WHAT YOU HAVE TO DO: Search the data below for the string "roller". Extract every line that contains it.

(Stored entries)
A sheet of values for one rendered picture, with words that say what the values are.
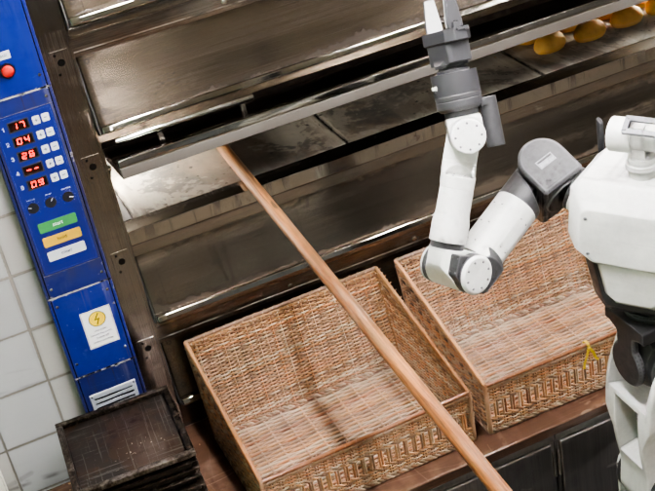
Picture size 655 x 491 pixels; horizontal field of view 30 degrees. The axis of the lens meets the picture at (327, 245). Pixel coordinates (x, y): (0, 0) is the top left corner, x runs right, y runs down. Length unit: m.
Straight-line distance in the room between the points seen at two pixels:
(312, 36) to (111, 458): 1.09
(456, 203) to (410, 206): 0.90
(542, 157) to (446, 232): 0.26
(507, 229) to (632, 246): 0.24
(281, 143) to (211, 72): 0.42
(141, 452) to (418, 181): 1.00
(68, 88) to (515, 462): 1.38
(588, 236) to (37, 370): 1.40
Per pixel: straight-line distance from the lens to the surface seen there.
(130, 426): 2.96
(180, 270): 3.04
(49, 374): 3.08
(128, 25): 2.78
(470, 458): 2.05
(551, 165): 2.43
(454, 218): 2.31
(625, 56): 3.42
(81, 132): 2.83
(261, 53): 2.89
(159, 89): 2.83
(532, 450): 3.07
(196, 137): 2.74
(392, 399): 3.18
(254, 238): 3.08
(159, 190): 3.10
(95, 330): 3.01
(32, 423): 3.15
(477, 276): 2.32
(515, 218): 2.40
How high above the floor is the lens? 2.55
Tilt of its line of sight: 31 degrees down
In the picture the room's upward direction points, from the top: 11 degrees counter-clockwise
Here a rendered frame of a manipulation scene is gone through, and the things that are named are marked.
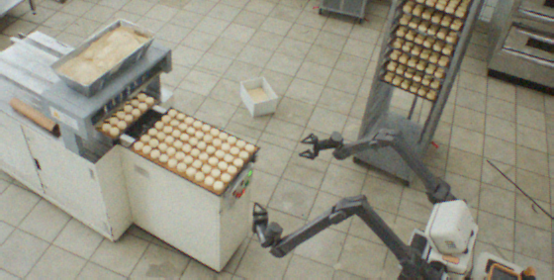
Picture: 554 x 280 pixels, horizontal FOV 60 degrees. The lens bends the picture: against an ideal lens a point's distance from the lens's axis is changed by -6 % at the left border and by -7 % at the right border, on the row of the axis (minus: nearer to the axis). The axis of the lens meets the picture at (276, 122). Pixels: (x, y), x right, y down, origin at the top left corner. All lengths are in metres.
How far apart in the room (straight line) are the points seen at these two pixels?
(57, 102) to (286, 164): 1.91
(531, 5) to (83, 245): 4.21
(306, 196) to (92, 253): 1.55
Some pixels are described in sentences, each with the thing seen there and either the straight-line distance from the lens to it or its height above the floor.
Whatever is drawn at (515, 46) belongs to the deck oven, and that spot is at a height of 0.47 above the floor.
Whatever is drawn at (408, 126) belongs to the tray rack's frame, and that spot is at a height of 0.15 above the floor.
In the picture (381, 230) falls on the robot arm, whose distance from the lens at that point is 2.13.
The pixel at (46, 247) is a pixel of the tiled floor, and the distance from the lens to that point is 3.65.
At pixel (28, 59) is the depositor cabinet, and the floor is 0.84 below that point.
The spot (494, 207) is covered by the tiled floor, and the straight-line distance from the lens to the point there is 4.20.
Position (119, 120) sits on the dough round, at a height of 0.90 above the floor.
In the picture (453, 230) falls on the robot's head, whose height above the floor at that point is 1.26.
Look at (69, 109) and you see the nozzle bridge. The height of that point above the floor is 1.18.
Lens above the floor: 2.92
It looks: 43 degrees down
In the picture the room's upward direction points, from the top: 6 degrees clockwise
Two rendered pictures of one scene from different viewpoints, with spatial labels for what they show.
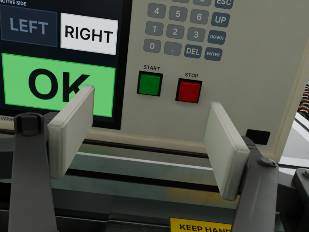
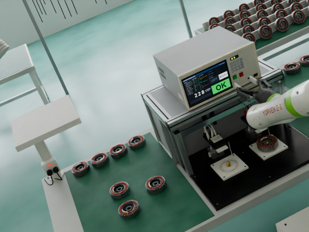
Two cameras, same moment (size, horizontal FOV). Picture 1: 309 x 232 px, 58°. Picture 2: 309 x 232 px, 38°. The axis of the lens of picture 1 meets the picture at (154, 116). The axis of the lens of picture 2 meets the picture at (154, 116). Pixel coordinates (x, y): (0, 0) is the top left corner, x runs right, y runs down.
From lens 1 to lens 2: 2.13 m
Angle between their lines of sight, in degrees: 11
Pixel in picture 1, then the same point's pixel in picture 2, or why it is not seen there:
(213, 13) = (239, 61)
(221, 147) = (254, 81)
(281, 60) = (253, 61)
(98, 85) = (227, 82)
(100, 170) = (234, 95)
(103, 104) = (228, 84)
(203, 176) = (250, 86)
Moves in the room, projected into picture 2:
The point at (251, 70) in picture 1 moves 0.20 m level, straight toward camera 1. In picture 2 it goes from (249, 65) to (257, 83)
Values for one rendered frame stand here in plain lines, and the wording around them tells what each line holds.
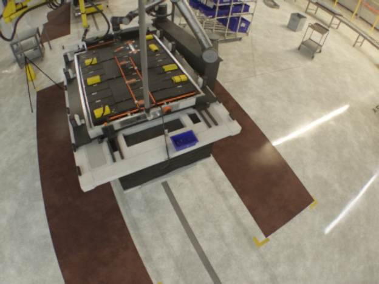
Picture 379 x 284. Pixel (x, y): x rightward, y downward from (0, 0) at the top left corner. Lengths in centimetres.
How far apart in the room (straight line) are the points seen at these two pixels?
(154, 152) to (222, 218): 123
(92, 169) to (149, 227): 102
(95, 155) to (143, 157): 46
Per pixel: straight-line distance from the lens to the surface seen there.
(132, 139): 222
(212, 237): 264
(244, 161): 313
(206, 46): 272
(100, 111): 216
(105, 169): 202
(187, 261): 256
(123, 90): 240
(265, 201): 297
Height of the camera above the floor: 255
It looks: 54 degrees down
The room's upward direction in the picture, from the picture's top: 8 degrees clockwise
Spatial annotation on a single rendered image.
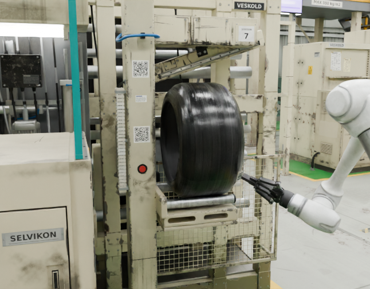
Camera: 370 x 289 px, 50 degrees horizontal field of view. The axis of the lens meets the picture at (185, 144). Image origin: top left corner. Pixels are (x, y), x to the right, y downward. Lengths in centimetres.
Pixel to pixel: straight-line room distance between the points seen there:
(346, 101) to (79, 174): 81
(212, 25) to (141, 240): 114
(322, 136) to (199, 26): 471
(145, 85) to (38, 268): 96
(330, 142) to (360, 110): 518
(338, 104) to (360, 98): 7
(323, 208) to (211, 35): 103
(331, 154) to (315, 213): 478
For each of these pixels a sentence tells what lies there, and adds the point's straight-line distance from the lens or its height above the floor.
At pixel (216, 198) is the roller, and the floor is 91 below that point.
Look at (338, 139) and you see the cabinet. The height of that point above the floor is 54.
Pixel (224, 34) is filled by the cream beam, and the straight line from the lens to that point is 219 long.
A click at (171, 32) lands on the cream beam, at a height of 169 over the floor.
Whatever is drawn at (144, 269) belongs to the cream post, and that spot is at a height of 57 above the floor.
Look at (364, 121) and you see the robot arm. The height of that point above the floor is 134.
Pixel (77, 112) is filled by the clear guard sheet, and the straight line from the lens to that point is 105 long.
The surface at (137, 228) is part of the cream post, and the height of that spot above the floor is 78.
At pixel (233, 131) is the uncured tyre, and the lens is 174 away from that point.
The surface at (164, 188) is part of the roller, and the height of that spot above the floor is 90.
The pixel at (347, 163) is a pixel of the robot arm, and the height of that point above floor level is 115.
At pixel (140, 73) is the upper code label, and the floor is 149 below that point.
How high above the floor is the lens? 148
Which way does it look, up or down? 10 degrees down
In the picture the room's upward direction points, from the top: straight up
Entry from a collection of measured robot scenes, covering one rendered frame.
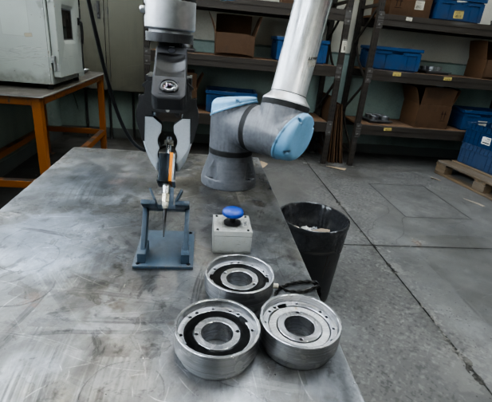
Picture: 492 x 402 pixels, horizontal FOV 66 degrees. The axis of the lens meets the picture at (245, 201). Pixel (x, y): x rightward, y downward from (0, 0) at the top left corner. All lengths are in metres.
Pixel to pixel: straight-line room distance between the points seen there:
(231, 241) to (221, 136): 0.35
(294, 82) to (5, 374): 0.74
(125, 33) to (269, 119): 3.46
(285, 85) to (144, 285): 0.54
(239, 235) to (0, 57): 2.26
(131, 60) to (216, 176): 3.35
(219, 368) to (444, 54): 4.94
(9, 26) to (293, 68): 2.06
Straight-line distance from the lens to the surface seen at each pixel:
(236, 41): 3.91
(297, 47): 0.93
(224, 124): 0.96
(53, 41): 2.65
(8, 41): 2.73
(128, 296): 0.61
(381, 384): 1.70
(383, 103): 4.94
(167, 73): 0.56
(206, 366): 0.46
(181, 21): 0.60
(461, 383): 1.87
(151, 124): 0.63
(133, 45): 4.25
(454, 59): 5.28
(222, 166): 0.98
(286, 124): 0.87
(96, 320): 0.58
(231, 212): 0.70
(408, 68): 4.46
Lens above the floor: 1.16
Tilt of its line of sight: 23 degrees down
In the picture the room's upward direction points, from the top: 5 degrees clockwise
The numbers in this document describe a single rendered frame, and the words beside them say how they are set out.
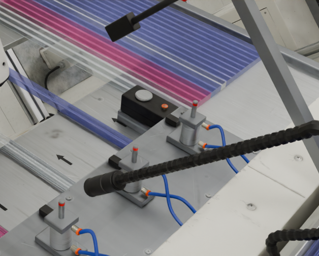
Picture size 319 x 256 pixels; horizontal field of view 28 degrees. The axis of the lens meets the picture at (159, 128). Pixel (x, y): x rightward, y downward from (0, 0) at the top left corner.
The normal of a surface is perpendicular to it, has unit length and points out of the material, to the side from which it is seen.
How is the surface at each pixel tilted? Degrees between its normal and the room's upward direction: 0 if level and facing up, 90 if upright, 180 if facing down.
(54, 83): 0
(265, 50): 90
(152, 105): 46
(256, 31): 90
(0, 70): 28
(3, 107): 0
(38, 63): 0
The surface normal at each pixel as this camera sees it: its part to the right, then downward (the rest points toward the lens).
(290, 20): 0.64, -0.22
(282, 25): -0.61, 0.45
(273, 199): 0.11, -0.77
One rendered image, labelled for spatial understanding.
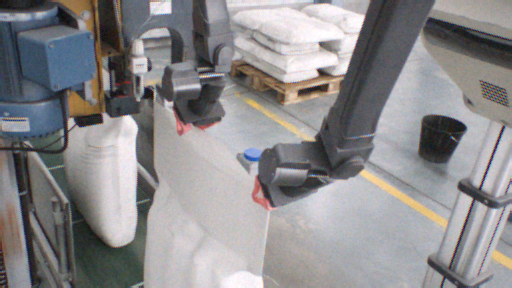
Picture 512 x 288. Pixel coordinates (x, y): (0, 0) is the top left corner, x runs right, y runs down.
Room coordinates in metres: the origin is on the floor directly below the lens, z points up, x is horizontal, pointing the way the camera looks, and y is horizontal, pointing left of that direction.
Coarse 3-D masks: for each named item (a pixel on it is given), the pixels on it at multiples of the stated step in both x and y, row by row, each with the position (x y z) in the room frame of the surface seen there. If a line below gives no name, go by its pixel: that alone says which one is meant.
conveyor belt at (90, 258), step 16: (32, 144) 1.98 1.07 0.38; (48, 144) 2.00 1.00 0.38; (48, 160) 1.85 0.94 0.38; (64, 176) 1.74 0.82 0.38; (64, 192) 1.62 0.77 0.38; (144, 208) 1.57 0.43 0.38; (80, 224) 1.43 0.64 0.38; (144, 224) 1.47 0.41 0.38; (80, 240) 1.35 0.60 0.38; (96, 240) 1.35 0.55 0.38; (144, 240) 1.38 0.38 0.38; (80, 256) 1.27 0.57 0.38; (96, 256) 1.27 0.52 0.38; (112, 256) 1.28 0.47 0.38; (128, 256) 1.29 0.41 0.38; (80, 272) 1.19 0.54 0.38; (96, 272) 1.20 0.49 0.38; (112, 272) 1.21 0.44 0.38; (128, 272) 1.21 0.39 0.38
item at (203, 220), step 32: (160, 128) 1.09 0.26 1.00; (192, 128) 1.01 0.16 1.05; (160, 160) 1.09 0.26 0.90; (192, 160) 0.92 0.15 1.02; (224, 160) 0.91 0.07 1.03; (160, 192) 1.04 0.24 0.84; (192, 192) 0.91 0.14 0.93; (224, 192) 0.84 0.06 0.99; (160, 224) 0.95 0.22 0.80; (192, 224) 0.89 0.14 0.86; (224, 224) 0.83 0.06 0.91; (256, 224) 0.77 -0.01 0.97; (160, 256) 0.94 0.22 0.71; (192, 256) 0.83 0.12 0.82; (224, 256) 0.81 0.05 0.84; (256, 256) 0.76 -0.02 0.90
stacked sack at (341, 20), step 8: (304, 8) 4.66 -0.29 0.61; (312, 8) 4.63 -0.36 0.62; (320, 8) 4.64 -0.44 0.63; (328, 8) 4.67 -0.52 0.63; (336, 8) 4.70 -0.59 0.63; (312, 16) 4.56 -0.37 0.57; (320, 16) 4.48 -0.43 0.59; (328, 16) 4.43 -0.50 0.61; (336, 16) 4.42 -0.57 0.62; (344, 16) 4.42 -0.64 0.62; (352, 16) 4.45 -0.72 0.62; (360, 16) 4.47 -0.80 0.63; (336, 24) 4.32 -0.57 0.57; (344, 24) 4.28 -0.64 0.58; (352, 24) 4.33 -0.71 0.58; (360, 24) 4.40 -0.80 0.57; (344, 32) 4.27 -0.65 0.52; (352, 32) 4.33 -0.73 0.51
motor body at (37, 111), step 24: (48, 0) 0.91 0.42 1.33; (0, 24) 0.80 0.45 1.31; (24, 24) 0.82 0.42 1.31; (48, 24) 0.86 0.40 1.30; (0, 48) 0.80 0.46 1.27; (0, 72) 0.79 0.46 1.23; (0, 96) 0.80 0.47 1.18; (24, 96) 0.81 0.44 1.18; (48, 96) 0.84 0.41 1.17; (0, 120) 0.79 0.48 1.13; (24, 120) 0.79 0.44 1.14; (48, 120) 0.82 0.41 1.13
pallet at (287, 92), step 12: (240, 60) 4.32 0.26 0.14; (228, 72) 4.29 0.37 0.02; (240, 72) 4.27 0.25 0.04; (252, 72) 4.04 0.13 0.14; (264, 72) 4.07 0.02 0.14; (252, 84) 4.01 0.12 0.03; (264, 84) 3.98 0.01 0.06; (276, 84) 3.79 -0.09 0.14; (288, 84) 3.82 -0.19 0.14; (300, 84) 3.85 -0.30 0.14; (312, 84) 3.89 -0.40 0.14; (324, 84) 4.07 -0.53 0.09; (336, 84) 4.10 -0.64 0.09; (288, 96) 3.71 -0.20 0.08; (300, 96) 3.88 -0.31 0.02; (312, 96) 3.92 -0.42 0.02
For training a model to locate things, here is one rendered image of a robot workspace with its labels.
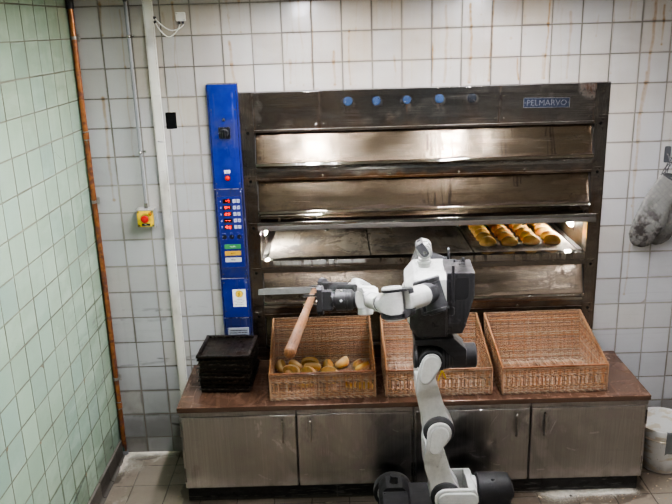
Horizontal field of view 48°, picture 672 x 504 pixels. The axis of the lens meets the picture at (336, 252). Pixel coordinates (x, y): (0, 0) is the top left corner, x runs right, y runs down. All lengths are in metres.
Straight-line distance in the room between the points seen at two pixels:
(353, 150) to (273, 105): 0.48
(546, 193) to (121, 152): 2.29
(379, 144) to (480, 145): 0.54
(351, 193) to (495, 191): 0.78
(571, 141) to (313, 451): 2.13
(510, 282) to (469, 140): 0.84
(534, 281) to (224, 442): 1.91
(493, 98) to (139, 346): 2.41
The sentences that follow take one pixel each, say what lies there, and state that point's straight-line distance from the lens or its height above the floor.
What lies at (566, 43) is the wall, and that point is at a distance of 4.19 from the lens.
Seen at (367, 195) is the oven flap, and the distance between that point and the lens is 4.12.
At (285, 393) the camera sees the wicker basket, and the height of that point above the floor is 0.62.
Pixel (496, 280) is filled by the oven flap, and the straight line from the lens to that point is 4.35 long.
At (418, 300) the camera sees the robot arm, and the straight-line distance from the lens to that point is 2.93.
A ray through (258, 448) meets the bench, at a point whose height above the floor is 0.33.
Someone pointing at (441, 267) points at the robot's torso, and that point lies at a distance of 3.32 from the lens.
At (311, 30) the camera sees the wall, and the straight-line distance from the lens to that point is 4.02.
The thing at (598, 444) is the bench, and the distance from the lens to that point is 4.29.
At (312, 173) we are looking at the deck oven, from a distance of 4.09.
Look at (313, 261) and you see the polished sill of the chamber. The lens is 4.21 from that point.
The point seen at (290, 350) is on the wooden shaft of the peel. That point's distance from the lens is 1.90.
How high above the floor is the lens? 2.43
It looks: 17 degrees down
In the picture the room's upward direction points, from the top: 2 degrees counter-clockwise
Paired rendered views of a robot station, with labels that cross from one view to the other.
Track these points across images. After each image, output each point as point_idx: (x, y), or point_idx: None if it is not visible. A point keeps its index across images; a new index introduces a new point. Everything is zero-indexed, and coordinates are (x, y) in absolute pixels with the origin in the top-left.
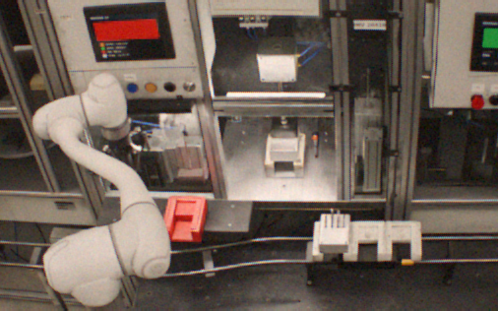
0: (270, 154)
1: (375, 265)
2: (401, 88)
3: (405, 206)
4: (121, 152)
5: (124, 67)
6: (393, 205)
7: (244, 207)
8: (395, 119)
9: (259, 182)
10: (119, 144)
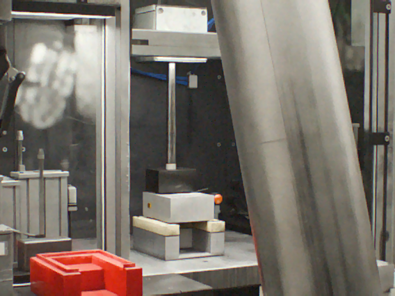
0: (172, 205)
1: None
2: (390, 3)
3: None
4: None
5: None
6: None
7: (170, 276)
8: (383, 67)
9: (160, 264)
10: None
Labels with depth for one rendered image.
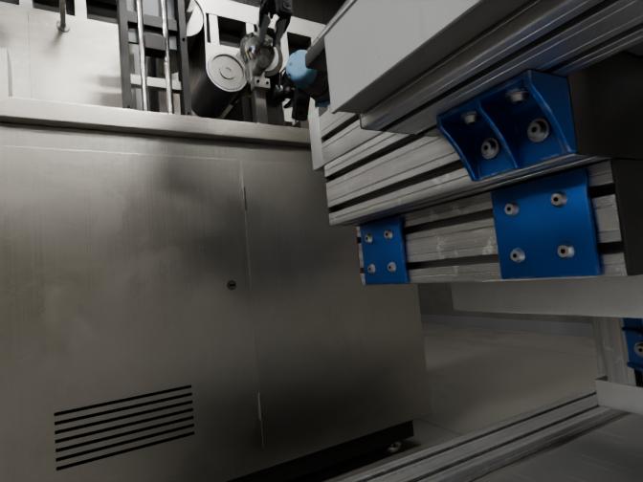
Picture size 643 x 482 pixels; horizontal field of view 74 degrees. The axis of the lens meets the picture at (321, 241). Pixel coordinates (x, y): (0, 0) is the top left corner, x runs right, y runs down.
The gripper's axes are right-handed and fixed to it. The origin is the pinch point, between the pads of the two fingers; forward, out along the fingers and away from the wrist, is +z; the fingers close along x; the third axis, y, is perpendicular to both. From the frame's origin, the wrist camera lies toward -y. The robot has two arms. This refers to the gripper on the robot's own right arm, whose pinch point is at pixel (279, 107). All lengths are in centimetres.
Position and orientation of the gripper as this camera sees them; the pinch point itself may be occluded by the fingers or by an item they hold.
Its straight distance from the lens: 148.2
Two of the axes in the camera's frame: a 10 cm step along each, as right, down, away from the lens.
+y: -0.9, -9.9, 0.8
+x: -8.6, 0.4, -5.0
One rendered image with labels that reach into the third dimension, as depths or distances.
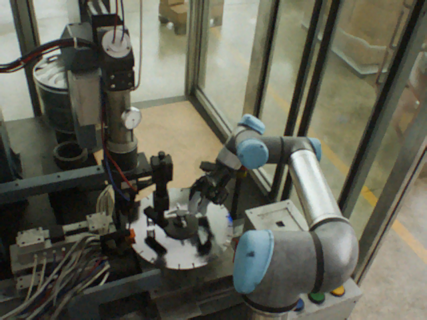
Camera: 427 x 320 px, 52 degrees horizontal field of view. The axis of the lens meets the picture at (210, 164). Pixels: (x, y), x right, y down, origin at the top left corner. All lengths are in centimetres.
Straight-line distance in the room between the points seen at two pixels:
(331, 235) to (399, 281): 188
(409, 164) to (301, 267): 44
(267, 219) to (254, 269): 72
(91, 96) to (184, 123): 112
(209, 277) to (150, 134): 88
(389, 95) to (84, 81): 69
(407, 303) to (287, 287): 186
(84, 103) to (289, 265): 58
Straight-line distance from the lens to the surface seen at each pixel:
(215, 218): 140
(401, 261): 283
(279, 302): 84
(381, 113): 113
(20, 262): 152
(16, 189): 141
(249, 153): 110
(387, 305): 260
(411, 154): 112
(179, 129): 208
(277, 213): 153
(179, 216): 133
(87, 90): 104
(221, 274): 139
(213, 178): 128
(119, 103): 100
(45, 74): 189
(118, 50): 93
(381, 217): 124
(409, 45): 105
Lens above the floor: 198
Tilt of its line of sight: 40 degrees down
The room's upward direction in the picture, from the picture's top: 6 degrees clockwise
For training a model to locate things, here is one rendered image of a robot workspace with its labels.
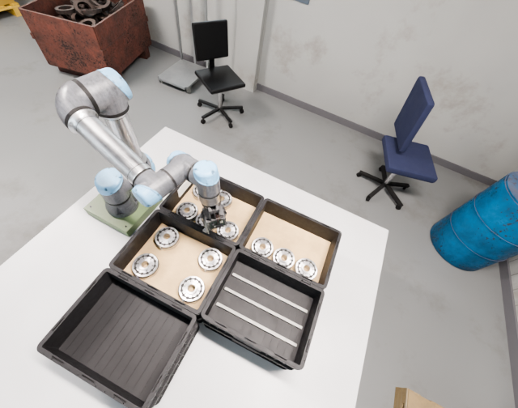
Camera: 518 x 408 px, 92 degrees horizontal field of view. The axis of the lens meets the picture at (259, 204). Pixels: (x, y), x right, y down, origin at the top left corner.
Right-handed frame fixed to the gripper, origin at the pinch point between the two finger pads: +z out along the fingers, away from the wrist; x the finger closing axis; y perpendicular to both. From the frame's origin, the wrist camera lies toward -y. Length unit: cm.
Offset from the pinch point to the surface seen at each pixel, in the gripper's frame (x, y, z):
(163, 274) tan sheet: -25.5, 8.0, 13.7
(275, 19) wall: 118, -237, -1
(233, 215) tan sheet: 10.6, -12.6, 14.2
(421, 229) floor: 194, -11, 111
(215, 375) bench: -14, 48, 32
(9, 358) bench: -84, 19, 24
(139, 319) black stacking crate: -35.8, 23.1, 14.6
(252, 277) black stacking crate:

YOUR SOLUTION:
At pixel (216, 198) is the roller, and the floor is 91 below that point.
The surface at (164, 188) is part of the roller, and the height of that spot above the floor is 90.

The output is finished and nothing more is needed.